§ **Assignment**
Give the number of lines in these entries that contain "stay", and nothing more.

§ **Record extracts**

—————

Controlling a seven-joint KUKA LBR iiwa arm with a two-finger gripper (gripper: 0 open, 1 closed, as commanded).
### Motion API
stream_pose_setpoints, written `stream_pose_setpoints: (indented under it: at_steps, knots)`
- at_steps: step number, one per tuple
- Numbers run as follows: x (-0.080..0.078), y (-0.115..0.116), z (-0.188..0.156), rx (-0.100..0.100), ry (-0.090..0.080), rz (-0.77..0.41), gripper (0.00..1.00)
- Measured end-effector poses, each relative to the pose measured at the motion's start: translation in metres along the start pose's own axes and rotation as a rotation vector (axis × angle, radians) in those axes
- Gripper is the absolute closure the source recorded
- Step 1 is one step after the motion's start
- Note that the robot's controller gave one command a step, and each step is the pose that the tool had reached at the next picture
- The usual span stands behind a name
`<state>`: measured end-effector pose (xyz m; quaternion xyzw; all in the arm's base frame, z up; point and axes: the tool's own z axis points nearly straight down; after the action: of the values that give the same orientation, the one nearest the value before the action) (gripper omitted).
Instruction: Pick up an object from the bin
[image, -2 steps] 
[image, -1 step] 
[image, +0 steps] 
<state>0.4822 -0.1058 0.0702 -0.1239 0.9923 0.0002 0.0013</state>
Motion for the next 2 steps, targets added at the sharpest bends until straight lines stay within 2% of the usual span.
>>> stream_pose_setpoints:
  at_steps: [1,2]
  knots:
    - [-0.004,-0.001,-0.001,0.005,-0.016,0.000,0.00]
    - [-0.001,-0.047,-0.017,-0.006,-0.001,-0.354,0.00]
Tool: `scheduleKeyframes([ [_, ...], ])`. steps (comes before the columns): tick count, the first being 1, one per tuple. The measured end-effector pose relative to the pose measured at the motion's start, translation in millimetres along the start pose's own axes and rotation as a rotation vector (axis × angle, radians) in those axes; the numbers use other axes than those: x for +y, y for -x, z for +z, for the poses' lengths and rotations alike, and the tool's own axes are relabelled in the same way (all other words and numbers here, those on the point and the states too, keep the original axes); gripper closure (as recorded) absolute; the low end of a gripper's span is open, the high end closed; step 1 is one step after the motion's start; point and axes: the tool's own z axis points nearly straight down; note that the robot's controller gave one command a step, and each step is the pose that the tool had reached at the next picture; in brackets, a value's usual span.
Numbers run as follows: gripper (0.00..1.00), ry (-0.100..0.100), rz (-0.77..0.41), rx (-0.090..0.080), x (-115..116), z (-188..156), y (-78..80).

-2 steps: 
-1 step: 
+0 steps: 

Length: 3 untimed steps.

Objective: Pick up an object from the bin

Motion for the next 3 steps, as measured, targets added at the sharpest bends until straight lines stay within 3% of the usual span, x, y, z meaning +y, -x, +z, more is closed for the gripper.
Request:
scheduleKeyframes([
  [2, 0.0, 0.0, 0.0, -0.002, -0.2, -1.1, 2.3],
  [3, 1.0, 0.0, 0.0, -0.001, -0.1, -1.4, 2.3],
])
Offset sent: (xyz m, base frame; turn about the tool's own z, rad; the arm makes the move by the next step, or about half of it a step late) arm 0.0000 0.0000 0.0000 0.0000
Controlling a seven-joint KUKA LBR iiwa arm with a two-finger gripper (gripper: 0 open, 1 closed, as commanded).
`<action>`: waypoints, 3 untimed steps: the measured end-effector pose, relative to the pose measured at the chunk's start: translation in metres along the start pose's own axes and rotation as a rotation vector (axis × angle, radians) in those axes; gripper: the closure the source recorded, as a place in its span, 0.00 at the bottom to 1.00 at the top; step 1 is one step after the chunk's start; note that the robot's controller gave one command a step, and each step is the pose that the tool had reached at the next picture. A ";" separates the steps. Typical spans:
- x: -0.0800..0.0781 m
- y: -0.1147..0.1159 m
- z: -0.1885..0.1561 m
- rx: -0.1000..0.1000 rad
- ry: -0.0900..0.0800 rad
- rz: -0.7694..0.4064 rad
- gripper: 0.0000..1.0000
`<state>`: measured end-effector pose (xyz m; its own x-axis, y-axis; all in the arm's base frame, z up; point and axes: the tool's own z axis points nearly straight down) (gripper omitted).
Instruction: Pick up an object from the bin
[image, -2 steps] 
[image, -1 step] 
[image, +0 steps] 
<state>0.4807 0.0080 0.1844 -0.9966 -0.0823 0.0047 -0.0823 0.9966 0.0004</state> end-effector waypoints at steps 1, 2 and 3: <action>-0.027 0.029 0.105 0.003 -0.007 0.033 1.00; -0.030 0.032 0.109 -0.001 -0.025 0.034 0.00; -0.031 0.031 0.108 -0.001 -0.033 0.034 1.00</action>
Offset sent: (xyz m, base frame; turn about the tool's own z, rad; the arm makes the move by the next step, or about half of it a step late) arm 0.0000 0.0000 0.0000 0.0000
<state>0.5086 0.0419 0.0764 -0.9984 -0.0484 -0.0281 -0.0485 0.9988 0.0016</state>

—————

§ **Reply to the exercise**
2